Di meja ruang konferensi pers Kantor Wakil Presiden, Jl Medan Merdeka Selatan, Senin (7/11/2011), tak cuma sekali saja Lukman mengungkapkan keprihatinan atas anggaran penelitian di Indonesia. "Kita pokoknya kalau dalam kaitan dana, 'tenggelam' kita," ucapnya lagi.
Menurut pria yang bergabung di LIPI sejak tahun 1980-an ini, selama 40 tahun, Anggaran Pendapatan dan Belanja Negara (APBN) secara nominal naik 4.000 kali. Namun, anggaran untuk pengembangan ilmu pengetahuan dan teknologi hanya mengalami kenaikan 400 kali.
SCROLL TO CONTINUE WITH CONTENT
Sementara, dana untuk anggaran riset di Indonesia secara keseluruhan hanya 0,03 persen dari produk domestik bruto Indonesia (PDB) yang diperkirakan mencapai Rp 6.300 triliun (700 miliar dolar AS), atau terbesar ke 16 di dunia.
Lukman, yang didampingi oleh wakilnya usai pembukaan LIPI Expo 2011, Endang Sukara, mengungkapkan, pada tahun 1980-1990, anggaran LIPI pernah di atas 1 persen dari APBN. Pada zaman mantan Menristek BJ Habibie, investasi di bidang keilmuan cukup signifikan. Banyak ilmuwan Indonesia yang disekolahkan ke luar negeri.
Namun, grafik itu kembali turun setelah era reformasi satu dasawarsa ke belakang ini. Namun, Lukman tidak buru-buru menyalahkan pemerintah. Menurutnya, perhatian pemerintah tersedot kepada masalah- masalah jangka pendek. Misalnya saja, Pemerintah SBY-JK (2004-2009) dihadapkan pada problem HAM, keutuhan NKRI, dan lain-lain.
"Dalam keadaan begitu iptek terkalahkan," cetus dia.
Peraih gelar PhD dari Universitas Tokyo tahun 1994 ini mengungkapkan, negara-negara lain lebih maju dalam hal anggaran penelitian. Ia menyebut Korea Selatan sebagai contoh. Di sana, pemerintah setempat mengikrarkan 4 persen PDB untuk riset. Korsel menyebut dirinya sebagai negara 747: 7 besar, dananya 4 persen, dan dalam waktu 7 tahun.

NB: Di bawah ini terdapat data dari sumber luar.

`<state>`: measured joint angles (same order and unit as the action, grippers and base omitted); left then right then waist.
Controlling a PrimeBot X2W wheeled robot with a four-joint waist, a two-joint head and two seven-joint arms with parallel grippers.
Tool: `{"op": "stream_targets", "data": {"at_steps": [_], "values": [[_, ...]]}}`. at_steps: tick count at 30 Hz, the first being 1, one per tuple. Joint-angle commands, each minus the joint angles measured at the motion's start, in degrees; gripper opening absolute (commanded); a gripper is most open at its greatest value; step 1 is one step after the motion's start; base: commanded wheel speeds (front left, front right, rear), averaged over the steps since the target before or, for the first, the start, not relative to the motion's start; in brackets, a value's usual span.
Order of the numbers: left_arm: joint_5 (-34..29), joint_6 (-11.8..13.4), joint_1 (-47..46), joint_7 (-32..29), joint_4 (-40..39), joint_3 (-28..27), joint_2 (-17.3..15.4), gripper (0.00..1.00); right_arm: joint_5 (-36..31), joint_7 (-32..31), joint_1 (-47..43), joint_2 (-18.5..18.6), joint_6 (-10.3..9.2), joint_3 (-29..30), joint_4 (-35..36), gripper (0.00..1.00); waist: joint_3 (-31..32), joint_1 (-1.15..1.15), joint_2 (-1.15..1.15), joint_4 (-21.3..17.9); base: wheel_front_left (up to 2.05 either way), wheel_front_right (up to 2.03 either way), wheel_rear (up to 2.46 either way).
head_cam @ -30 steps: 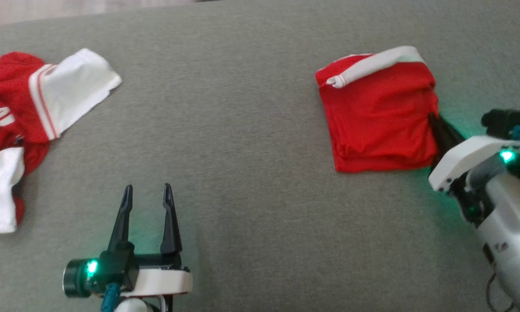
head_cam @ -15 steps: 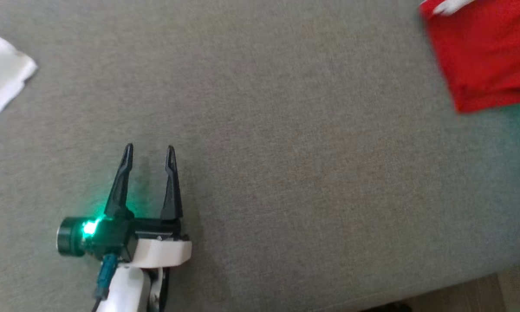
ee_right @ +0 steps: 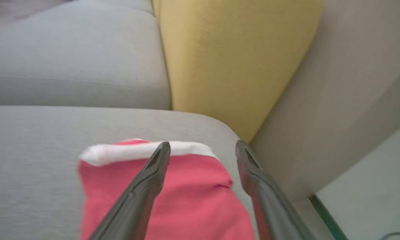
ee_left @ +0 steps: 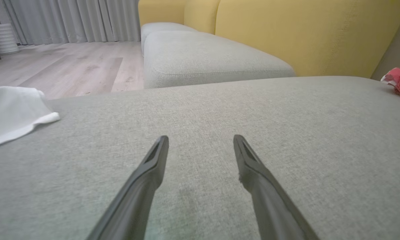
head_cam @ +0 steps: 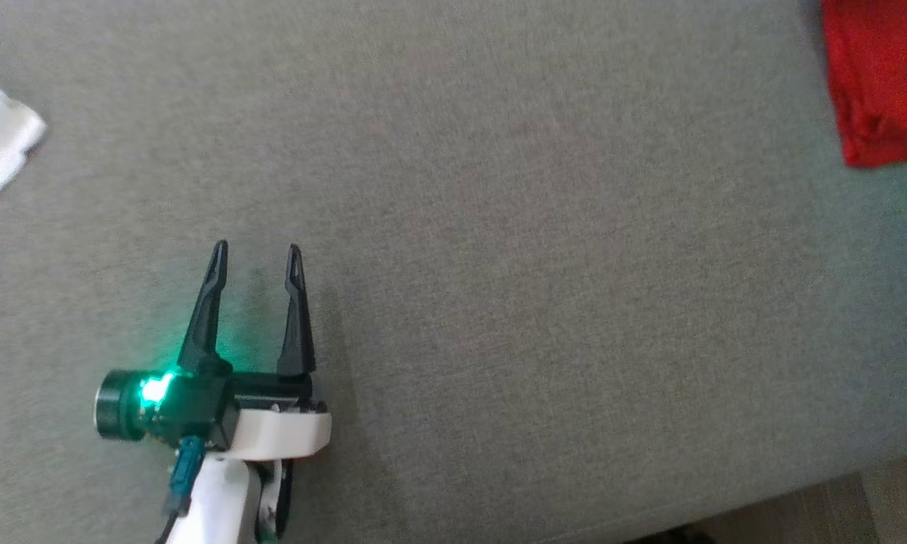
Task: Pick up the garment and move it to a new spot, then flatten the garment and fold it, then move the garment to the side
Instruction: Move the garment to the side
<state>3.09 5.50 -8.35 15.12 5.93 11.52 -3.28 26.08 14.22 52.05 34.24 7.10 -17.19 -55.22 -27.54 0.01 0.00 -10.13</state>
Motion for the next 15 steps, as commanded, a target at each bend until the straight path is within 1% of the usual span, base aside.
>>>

"Dia (korsel) adalah negara yang paling eksplisit di dalam kebijakan riset, dan Korea Selatan itu teman sejalan kita. Jadi pada waktu tahun 70-an, PDB per kapita dan seluruh ukurannya sama. Sekarang sangat berbeda kita dari negara lain," terang Lukman.
Lebih menjanjikannya kegiatan penelitian di luar negeri secara materi membuat para peneliti Indonesia tergoda. Banyak dari mereka yang akhirnya meninggalkan tanah air dan berkarir di lembaga penelitian di luar negeri. Lukman mengaku tidak bisa mencegah keinginan para peneliti itu.
"Bagaimana bisa menahan ya? Saya punya peneliti, 'Pak saya mau ke Singapura?' 'Berapa kamu dapat? 'Saya dapat bersih Rp 50 juta dengan segala fasilitas'. Nah, orang yang sudah 25 tahun bekerja, masa saya tahan?" kata Lukman.
Terlebih, sambung dia, si peneliti sudah post doctoral yang telah bekerja di LIPI. Ia harus diberi kesempatan untuk berkarya di negara lain, supaya dapat mengembangkan dunia ilmu pengetahuan secara lebih baik. Sedih memang, tapi itulah kenyataan yang harus dihadapi.
"Jadi kita bermain-main di samping hati kita sedih kalau dilaporkan bahwa 30 persen lebih dari publikasi Malaysia itu (penulisnya) adalah orang-orang Indonesia. Kan, orang produktif saja di sana," ucapnya.
Kepada pemerintah sekarang, Lukman cuma bisa berharap agar dana penelitian ditambah. "Kita harapkan perhatian langsung mengenai perlunya percepatan riset, biaya riset di pusat-pusat riset kita," tutup Lukman.